I bought my mother a car a few years ago. She will go buy Groupons to get car cleaning because she wants to show how appreciative she is by “keeping the car nice.” The car doesn’t have feelings, it doesn’t care if it’s dirty on the outside. I like keeping a car neat and clean too, but it’s not top priority to keep it washed. She sends Hallmark cards to my kids. They don’t care - a text or phone call is how they communicate. Little things add up. Death by a thousand paper cuts.

Its not ADHD. Its entitlement. Big difference.

Entitlements die very hard and are painful to all those around!

Yes, I guess it is entitlement, considering what’s been conveyed. The thinking that they’re entitled to have their kids support them.

I don’t think my MIL ever verbalized that sort of thing or even really thought that far… For her it truly was the “now I have money,” with no thoughts about tomorrow.

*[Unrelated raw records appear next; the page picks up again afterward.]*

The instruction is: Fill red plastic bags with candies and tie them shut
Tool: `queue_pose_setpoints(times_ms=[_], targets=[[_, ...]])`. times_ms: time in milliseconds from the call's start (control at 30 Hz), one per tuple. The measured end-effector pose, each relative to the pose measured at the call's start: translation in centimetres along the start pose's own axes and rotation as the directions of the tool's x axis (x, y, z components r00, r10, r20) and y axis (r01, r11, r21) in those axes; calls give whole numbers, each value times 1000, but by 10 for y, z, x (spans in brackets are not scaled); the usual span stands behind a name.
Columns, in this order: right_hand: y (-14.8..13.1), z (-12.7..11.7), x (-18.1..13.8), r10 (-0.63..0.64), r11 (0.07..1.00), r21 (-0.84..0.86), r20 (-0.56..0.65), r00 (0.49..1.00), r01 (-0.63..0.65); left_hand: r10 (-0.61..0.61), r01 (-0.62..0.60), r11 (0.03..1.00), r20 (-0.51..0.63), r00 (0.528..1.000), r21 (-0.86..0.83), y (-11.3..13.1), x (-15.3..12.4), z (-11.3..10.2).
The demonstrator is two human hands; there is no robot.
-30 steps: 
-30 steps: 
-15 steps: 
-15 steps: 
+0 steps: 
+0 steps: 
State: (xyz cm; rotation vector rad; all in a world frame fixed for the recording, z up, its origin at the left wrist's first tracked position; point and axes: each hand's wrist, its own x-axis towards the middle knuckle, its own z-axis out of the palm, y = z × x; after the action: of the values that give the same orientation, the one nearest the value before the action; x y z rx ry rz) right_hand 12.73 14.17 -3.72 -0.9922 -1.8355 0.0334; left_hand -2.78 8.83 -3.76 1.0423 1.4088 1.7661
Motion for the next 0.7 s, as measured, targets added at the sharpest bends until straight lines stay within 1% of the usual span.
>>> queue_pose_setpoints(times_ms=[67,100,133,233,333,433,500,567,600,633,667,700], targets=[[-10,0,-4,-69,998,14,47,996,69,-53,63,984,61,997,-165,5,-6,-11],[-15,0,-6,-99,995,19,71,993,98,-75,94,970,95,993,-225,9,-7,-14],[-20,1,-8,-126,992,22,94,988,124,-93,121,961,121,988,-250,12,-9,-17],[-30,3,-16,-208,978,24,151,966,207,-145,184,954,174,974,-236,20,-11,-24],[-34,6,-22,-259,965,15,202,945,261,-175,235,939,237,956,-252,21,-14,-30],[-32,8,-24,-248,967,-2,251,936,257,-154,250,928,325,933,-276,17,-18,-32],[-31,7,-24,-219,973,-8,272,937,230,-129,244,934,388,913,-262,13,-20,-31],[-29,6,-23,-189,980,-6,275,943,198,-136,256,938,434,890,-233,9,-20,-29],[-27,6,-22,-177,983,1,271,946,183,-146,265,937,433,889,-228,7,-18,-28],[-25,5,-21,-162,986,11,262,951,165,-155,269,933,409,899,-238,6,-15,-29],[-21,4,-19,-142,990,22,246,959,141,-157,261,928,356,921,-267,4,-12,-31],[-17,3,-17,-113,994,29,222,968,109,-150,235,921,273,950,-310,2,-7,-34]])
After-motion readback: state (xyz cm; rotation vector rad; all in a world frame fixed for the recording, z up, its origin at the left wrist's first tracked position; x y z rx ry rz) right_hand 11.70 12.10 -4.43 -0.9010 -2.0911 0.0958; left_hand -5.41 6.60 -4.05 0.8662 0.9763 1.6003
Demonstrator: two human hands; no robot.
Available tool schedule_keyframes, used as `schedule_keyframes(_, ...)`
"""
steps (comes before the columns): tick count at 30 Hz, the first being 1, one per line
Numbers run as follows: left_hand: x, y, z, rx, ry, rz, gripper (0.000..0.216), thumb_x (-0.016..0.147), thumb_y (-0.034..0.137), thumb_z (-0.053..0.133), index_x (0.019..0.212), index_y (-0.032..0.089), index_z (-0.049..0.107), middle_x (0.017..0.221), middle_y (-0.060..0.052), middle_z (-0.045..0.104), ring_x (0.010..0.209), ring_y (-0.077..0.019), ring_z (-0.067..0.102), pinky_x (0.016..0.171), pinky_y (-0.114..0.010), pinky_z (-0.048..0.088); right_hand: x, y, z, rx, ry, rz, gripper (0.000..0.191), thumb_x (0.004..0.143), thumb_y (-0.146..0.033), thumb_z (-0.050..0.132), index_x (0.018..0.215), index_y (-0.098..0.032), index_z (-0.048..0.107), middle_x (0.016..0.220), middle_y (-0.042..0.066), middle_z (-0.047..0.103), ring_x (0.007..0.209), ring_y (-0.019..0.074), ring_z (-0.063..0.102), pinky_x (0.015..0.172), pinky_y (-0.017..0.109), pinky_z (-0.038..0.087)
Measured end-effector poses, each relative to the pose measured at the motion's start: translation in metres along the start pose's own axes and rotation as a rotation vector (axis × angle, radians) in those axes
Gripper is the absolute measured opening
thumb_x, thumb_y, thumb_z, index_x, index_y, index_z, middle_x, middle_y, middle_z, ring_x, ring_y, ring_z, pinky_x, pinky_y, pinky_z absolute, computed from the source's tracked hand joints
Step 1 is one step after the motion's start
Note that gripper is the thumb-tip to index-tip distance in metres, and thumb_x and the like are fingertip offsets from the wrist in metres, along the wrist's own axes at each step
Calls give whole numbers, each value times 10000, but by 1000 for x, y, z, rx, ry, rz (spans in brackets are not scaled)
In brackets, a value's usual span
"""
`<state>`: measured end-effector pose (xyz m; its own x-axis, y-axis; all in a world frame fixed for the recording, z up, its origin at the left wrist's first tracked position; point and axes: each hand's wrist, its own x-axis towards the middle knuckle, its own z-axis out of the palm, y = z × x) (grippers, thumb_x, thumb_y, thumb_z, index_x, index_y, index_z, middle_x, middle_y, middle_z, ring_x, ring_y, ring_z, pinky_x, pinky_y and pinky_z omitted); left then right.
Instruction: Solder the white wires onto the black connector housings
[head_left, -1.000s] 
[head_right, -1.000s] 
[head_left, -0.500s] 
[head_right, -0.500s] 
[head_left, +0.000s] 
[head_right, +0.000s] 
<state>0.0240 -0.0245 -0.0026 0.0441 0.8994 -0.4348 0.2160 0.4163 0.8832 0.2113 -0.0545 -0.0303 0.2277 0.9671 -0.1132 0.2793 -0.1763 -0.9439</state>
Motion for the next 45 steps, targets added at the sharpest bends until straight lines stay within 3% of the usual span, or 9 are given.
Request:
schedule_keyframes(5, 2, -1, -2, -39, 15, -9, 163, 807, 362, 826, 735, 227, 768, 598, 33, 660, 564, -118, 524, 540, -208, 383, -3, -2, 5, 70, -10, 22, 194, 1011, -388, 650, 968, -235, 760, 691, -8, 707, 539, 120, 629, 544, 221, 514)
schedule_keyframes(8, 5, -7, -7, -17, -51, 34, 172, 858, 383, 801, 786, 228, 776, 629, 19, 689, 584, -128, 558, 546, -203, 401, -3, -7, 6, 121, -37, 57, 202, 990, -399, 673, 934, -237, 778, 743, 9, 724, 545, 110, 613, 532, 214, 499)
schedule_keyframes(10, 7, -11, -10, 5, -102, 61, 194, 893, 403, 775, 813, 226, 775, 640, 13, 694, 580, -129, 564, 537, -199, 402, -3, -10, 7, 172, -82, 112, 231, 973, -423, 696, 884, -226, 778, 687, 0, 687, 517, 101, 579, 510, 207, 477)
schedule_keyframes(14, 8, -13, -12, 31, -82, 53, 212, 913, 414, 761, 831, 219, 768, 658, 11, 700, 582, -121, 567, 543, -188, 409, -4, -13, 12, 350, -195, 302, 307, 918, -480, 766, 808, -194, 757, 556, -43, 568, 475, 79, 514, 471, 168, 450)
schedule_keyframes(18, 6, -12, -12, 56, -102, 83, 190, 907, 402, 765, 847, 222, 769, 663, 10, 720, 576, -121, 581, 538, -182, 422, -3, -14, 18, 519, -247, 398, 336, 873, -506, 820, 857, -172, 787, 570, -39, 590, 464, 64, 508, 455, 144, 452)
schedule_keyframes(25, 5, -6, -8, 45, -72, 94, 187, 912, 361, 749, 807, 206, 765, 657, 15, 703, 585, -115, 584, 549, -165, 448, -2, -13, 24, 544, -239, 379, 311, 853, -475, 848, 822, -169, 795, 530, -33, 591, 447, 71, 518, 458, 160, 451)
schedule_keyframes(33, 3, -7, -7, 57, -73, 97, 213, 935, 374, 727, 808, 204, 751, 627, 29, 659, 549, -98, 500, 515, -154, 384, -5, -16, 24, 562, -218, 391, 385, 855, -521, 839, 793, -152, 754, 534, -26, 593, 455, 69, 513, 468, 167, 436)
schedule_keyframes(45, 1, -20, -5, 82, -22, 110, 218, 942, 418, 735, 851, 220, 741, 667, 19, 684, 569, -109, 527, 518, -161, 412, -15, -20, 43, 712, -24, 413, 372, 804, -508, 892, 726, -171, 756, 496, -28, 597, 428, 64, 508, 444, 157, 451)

I would be concerned if an apt is needed, because those seem to require showing that the rent is only XX% of income. It doesn’t sound like is the case. I don’t think I’d want to be the guarantor in such a case unless I was fully committed to paying the rent each month.

Pizzagirl, the Hallmark cards! MIL sends cards for everything, even though we’ve asked her to stop. The flowers yesterday came with a fancy Papyrus card that probably cost $5.

We have co-signed the lease for the apartment because MIL’s credit is so bad that nobody in their right mind would have rented to her, but we are not going to share responsibility on any other bills.

“Entitlement” absolutely describes MIL’s attitude. As I mentioned earlier, I believe MIL has a personality disorder so I try to think of it like an illness. It’s hard, though, to maintain that perspective when she’s being a snappy, dismissive, insulting, know-it-all b*tch. I like the idea of putting your mom and MIL in a room together. I bet they would hate each other!